WHAT THIS TASK INVOLVES:
The expected output is exactly the lines below, starting at the line with "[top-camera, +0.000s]" and ending at the line with "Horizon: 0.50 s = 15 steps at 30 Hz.", both included; no other line belongs in it.

--- DATA LISTING Enclosed Below ---

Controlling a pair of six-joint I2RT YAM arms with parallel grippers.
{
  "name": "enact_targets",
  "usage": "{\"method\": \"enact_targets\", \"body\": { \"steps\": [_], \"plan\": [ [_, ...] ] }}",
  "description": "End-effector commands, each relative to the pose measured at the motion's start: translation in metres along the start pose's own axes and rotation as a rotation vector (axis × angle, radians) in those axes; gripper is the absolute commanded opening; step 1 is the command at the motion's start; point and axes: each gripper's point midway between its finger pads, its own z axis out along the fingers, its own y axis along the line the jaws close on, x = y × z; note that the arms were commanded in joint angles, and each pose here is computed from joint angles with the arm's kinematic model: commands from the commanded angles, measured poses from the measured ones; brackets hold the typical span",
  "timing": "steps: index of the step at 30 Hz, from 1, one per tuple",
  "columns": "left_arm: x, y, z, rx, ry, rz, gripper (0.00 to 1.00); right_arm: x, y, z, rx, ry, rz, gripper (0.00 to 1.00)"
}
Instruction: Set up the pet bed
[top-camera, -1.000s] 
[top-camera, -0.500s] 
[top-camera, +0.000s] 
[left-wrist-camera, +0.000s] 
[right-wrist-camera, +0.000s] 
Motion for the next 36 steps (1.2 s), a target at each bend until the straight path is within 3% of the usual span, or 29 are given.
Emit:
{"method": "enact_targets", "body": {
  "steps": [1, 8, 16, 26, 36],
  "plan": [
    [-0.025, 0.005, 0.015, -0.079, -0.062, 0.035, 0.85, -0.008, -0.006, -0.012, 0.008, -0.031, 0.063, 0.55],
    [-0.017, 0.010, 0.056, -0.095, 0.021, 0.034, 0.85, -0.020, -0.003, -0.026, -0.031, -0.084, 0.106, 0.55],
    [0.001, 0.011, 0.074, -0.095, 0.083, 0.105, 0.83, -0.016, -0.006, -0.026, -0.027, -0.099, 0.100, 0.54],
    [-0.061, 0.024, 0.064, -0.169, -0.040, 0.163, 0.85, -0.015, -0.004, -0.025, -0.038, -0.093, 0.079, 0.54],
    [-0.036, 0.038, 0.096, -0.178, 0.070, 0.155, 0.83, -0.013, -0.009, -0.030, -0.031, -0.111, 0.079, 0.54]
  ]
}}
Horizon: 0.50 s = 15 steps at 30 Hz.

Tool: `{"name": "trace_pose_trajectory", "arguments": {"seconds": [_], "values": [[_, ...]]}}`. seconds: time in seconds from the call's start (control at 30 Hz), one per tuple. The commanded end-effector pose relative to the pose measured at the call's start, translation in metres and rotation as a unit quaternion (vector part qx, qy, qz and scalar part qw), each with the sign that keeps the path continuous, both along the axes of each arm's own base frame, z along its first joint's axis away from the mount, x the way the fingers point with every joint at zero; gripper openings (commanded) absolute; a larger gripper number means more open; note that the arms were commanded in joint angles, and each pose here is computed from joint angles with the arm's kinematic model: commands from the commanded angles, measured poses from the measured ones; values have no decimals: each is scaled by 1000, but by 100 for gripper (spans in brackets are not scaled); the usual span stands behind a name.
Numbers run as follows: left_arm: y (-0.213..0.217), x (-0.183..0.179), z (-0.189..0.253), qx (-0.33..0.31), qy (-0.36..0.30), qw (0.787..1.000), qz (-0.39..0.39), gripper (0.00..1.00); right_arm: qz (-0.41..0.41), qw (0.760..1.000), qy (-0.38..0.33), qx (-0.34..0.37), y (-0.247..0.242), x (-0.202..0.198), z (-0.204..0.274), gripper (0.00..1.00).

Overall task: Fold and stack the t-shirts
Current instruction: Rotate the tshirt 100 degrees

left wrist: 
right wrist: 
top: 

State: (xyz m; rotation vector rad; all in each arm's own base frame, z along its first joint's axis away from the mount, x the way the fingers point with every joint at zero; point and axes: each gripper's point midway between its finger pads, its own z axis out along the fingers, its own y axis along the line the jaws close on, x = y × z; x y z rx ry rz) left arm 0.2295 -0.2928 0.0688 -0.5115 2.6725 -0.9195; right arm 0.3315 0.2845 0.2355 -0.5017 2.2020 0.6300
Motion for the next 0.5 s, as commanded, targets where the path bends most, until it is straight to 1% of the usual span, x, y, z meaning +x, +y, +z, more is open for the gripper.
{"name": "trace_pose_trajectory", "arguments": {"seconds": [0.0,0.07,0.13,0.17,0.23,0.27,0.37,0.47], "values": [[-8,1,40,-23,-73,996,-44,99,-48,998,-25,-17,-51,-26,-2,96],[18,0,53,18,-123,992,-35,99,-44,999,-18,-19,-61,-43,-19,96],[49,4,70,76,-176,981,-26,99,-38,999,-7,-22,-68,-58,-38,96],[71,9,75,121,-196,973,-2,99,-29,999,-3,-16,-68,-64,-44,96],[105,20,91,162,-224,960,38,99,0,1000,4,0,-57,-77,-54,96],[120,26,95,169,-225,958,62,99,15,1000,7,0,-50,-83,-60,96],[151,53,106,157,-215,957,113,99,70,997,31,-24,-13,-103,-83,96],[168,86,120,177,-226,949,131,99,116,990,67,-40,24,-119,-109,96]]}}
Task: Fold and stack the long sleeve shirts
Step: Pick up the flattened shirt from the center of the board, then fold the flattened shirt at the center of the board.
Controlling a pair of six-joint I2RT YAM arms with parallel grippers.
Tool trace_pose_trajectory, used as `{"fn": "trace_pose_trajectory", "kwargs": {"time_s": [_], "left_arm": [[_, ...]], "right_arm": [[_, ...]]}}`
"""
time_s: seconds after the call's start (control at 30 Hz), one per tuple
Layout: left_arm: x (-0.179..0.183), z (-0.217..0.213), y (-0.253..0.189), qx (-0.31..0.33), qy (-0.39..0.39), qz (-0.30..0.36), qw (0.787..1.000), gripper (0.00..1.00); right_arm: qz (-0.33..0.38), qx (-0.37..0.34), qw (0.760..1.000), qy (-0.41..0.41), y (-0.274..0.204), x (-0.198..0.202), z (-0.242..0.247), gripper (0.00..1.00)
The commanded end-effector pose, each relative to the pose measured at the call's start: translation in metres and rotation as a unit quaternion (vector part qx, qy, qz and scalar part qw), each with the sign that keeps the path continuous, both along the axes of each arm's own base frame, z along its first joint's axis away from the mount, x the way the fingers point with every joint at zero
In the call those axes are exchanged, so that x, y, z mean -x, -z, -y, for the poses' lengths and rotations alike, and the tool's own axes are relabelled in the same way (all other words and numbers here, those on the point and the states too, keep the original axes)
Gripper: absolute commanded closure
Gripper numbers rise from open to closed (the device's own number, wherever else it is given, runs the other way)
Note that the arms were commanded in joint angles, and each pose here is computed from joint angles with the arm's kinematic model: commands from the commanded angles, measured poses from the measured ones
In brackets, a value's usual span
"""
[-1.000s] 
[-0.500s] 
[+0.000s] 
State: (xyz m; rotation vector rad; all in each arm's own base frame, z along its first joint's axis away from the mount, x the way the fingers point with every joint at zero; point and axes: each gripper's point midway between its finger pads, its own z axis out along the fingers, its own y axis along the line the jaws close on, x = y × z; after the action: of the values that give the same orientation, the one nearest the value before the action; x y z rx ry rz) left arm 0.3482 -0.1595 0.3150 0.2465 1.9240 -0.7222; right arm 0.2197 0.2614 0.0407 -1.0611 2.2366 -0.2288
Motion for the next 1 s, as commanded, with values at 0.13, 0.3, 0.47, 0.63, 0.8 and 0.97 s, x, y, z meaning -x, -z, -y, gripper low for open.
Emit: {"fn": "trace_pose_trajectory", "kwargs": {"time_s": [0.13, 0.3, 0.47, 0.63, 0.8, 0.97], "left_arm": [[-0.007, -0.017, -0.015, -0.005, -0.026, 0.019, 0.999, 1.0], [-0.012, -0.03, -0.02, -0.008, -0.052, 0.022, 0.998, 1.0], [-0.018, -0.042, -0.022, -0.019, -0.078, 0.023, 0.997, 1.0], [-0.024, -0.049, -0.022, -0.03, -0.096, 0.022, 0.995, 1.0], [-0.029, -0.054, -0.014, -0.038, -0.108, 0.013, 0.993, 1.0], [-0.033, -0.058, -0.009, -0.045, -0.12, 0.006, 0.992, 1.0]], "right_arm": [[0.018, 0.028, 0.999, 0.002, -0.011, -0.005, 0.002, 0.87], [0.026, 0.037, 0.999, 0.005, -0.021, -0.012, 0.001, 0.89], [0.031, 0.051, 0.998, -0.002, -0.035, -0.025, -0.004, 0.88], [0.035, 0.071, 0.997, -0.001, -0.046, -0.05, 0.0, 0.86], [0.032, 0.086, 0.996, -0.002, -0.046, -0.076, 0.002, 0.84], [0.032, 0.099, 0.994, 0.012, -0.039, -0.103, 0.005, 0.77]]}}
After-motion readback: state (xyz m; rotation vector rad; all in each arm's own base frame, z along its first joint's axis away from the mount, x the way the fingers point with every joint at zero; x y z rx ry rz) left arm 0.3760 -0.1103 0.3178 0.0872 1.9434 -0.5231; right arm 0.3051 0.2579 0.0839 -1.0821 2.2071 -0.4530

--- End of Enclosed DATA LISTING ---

TASK RESULT:
[top-camera, +0.000s] 
[left-wrist-camera, +0.000s] 
[right-wrist-camera, +0.000s] 
Motion for the next 36 steps (1.2 s), a target at each bend until the straight path is within 3% of the usual span, or 29 are given.
Emit:
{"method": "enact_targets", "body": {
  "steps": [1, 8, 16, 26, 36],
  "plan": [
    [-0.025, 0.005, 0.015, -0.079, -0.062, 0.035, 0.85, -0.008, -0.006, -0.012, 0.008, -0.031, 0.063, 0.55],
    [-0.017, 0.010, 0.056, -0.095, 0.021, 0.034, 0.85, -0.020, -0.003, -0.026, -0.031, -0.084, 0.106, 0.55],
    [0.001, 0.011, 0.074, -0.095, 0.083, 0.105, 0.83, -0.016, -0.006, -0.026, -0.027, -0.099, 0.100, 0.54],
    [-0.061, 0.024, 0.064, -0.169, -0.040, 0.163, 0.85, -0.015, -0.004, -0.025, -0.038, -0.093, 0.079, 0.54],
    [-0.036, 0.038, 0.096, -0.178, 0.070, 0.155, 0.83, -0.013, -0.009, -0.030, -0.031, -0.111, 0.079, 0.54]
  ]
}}
Horizon: 0.50 s = 15 steps at 30 Hz.

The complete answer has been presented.